Takayama Kazuo, Igai Keisuke, Hagihara Yasuko, Hashimoto Rina, Hanawa Morifumi, Sakuma Tetsushi, Tachibana Masashi, Sakurai Fuminori, Yamamoto Takashi, Mizuguchi Hiroyuki
Laboratory of Biochemistry and Molecular Biology, Graduate School of Pharmaceutical Sciences, Osaka University, Osaka 565-0871, Japan.
PRESTO, Japan Science and Technology Agency, Saitama 332-0012, Japan.
Nucleic Acids Res. 2017 May 19;45(9):5198-5207. doi: 10.1093/nar/gkx130.

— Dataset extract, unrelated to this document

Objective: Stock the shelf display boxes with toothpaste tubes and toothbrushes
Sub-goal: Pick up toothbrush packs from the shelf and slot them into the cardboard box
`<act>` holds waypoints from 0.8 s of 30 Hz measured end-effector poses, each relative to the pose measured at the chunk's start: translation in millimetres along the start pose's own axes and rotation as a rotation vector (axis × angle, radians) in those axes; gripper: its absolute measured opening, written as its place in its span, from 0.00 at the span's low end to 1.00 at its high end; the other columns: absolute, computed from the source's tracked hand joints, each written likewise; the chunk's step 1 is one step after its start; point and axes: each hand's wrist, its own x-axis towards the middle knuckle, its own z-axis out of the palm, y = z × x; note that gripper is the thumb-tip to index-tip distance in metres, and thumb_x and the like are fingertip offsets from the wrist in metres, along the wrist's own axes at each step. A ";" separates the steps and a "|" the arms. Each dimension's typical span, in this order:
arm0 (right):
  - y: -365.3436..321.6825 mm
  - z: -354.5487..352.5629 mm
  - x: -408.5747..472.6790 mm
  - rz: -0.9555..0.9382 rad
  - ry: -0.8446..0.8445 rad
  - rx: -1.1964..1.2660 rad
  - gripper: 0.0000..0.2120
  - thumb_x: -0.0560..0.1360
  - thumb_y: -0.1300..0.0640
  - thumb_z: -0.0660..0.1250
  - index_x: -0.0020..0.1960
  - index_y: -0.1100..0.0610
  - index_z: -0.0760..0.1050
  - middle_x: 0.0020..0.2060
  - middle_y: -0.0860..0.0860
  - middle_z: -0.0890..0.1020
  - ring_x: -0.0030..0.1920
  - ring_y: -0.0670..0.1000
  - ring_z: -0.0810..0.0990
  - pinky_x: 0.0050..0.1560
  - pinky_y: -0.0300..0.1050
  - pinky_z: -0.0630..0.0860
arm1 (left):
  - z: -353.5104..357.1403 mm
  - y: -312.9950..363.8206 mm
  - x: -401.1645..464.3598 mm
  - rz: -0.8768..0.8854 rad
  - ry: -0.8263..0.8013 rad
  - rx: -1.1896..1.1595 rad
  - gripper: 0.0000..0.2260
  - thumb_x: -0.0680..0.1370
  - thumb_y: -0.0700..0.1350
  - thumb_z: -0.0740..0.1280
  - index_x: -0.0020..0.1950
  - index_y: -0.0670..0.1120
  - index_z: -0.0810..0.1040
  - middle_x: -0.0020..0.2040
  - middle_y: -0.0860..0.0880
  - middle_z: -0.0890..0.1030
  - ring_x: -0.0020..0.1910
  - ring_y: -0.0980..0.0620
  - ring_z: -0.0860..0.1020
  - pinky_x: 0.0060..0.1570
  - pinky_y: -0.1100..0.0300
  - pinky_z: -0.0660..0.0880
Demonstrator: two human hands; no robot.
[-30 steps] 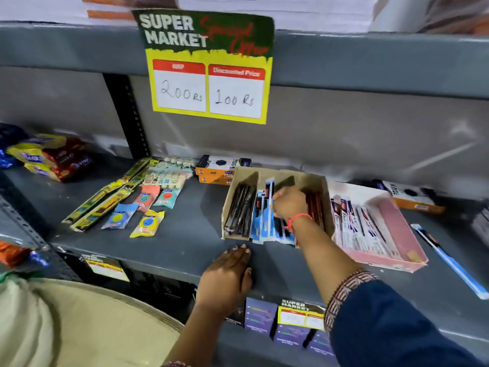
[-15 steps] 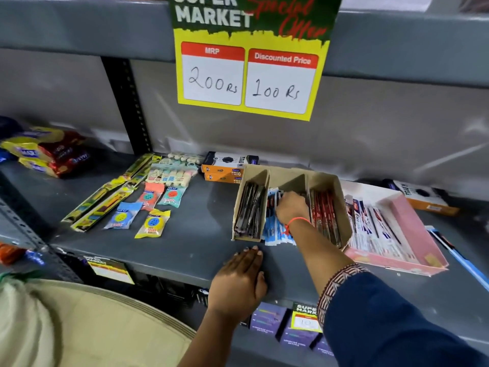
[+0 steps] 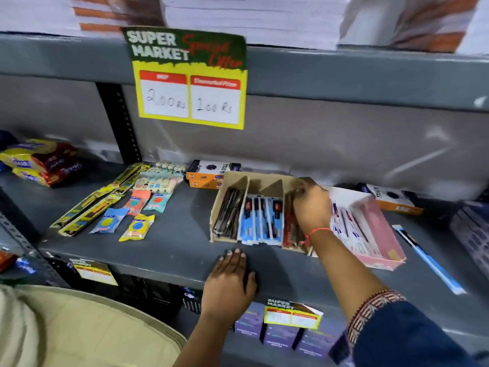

Genome editing research of human ES/iPS cells has been accelerated by clustered regularly interspaced short palindromic repeats/CRISPR-associated 9 (CRISPR/Cas9) and transcription activator-like effector nucleases (TALEN) technologies. However, the efficiency of biallelic genetic engineering in transcriptionally inactive genes is still low, unlike that in transcriptionally active genes. To enhance the biallelic homologous recombination efficiency in human ES/iPS cells, we performed screenings of accessorial genes and compounds. We found that RAD51 overexpression and valproic acid treatment enhanced biallelic-targeting efficiency in human ES/iPS cells regardless of the transcriptional activity of the targeted locus. Importantly, RAD51 overexpression and valproic acid treatment synergistically increased the biallelic homologous recombination efficiency. Our findings would facilitate genome editing study using human ES/iPS cells.
成簇规律间隔短回文重复序列/CRISPR相关蛋白9(CRISPR/Cas9)和转录激活样效应核酸酶(TALEN)技术加速了人类胚胎干细胞/诱导多能干细胞的基因组编辑研究。然而,与转录活跃基因不同,转录不活跃基因的双等位基因遗传工程效率仍然很低。为提高人类胚胎干细胞/诱导多能干细胞中的双等位基因同源重组效率,我们对辅助基因和化合物进行了筛选。我们发现,无论靶向位点的转录活性如何,RAD51过表达和丙戊酸处理均可提高人类胚胎干细胞/诱导多能干细胞中的双等位基因靶向效率。重要的是,RAD51过表达和丙戊酸处理可协同提高双等位基因同源重组效率。我们的研究结果将促进利用人类胚胎干细胞/诱导多能干细胞进行的基因组编辑研究。